▶ **TASK TO COMPLETE**
Going from the line that contains "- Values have" down to the last line in the listing below, reproduce every line exactly and include no others.

(Beginning of SUPPLIED MATERIAL)

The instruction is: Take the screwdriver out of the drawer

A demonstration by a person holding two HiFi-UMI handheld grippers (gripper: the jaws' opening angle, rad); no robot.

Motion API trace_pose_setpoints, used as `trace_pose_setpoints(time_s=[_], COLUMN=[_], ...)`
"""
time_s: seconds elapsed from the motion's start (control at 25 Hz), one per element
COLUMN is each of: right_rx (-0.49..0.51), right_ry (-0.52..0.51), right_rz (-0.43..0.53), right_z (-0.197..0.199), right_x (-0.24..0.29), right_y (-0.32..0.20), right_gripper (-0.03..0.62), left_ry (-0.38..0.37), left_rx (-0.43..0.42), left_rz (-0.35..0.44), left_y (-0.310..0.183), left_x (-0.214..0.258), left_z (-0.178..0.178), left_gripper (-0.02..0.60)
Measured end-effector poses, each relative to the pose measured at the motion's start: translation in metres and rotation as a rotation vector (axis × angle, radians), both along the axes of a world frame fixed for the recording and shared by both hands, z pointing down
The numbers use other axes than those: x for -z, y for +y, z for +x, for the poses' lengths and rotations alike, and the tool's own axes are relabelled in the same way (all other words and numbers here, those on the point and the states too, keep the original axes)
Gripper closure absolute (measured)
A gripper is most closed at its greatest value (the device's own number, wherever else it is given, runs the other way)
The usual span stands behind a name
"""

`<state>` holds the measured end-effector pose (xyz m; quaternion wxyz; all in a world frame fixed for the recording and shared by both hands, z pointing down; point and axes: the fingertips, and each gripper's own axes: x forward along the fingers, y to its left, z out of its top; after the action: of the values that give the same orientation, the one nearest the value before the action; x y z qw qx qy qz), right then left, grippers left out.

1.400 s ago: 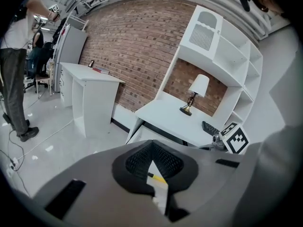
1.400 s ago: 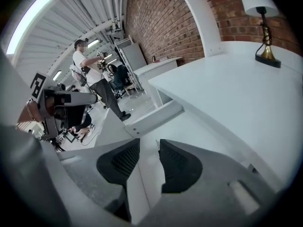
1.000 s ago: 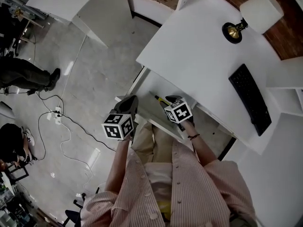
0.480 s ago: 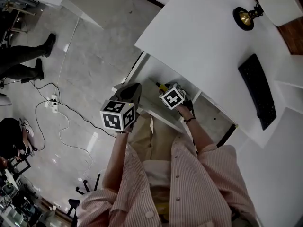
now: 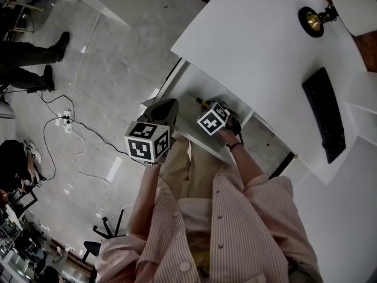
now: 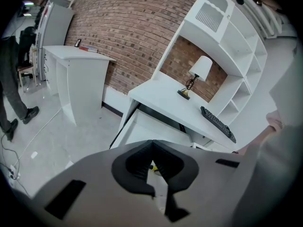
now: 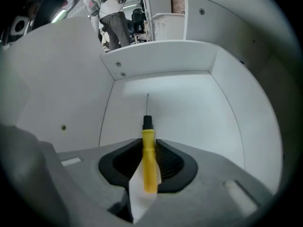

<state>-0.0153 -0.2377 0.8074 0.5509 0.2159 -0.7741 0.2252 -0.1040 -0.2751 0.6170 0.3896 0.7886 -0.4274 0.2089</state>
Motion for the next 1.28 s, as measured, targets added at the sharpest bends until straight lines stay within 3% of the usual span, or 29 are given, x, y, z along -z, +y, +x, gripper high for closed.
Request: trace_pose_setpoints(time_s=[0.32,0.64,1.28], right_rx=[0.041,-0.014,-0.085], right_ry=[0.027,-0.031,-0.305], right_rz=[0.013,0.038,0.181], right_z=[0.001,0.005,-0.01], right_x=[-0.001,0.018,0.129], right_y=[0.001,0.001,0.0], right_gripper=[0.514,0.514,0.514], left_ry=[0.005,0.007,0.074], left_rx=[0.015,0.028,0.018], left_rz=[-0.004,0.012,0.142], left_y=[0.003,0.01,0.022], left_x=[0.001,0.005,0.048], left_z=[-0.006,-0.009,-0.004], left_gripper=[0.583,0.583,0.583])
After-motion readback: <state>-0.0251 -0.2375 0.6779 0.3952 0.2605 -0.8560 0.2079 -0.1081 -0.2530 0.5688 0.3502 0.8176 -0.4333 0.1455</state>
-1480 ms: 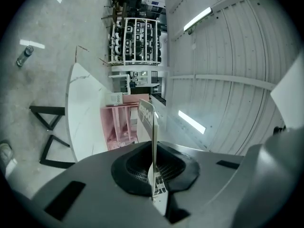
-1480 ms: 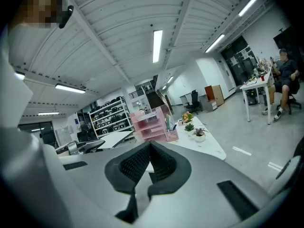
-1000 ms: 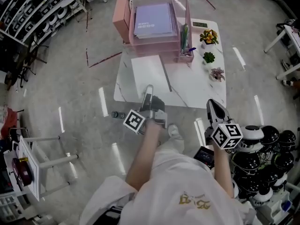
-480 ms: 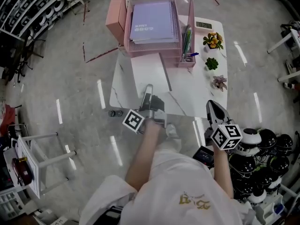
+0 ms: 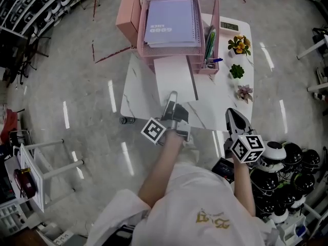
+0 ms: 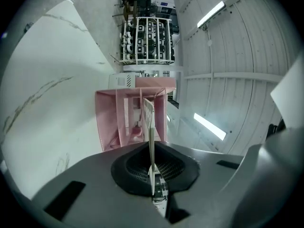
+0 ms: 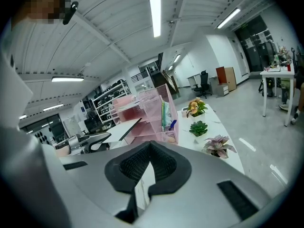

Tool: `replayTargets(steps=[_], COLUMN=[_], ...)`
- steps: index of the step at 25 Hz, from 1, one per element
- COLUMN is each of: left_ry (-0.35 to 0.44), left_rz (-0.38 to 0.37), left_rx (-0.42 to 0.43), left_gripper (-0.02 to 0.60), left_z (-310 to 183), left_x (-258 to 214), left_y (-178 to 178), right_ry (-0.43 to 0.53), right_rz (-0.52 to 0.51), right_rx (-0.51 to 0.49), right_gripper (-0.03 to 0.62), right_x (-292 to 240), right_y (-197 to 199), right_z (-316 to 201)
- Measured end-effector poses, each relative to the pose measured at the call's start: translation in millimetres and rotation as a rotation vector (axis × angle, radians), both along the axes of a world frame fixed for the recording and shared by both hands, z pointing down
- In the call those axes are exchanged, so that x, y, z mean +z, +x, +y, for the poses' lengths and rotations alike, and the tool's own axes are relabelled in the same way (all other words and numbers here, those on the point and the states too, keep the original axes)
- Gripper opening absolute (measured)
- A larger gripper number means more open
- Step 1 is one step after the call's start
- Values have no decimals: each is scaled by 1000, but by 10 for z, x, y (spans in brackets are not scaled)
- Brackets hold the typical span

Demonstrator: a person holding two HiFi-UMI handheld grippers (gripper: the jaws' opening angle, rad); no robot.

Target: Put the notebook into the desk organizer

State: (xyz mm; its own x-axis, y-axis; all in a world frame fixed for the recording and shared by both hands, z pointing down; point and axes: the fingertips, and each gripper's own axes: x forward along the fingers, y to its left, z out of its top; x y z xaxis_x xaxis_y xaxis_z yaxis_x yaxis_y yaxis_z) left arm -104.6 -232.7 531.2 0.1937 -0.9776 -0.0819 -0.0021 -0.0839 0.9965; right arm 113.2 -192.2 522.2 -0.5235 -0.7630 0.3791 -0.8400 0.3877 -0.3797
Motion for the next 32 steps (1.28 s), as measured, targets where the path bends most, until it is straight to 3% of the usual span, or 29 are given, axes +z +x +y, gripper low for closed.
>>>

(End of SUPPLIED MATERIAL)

▶ **RESPONSE TO THE EXERCISE**
- Values have no decimals: each is scaled by 1000, but by 10 for z, x, y (spans in brackets are not scaled)
- Brackets hold the typical span

Demonstrator: a person holding two HiFi-UMI handheld grippers (gripper: the jaws' opening angle, rad); no robot.

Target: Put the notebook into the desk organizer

State: (xyz mm; its own x-axis, y-axis; all in a world frame fixed for the recording and shared by both hands, z pointing down; point and axes: the fingertips, and each gripper's own axes: x forward along the fingers, y to its left, z out of its top; x y z xaxis_x xaxis_y xaxis_z yaxis_x yaxis_y yaxis_z) left arm -104.6 -232.7 531.2 0.1937 -0.9776 -0.0819 -0.0021 -0.0839 0.9965; right arm 113.2 -192.2 522.2 -0.5235 -0.7630 0.3791 -0.8400 0.3877 -0.3797
Motion for the next 32 steps (1.28 s), as measured, targets where the path bends most, until it is straight to 3% of the usual span, or 29 are given, axes +z +x +y, gripper low for closed.
>>>

Nothing more is needed for this answer.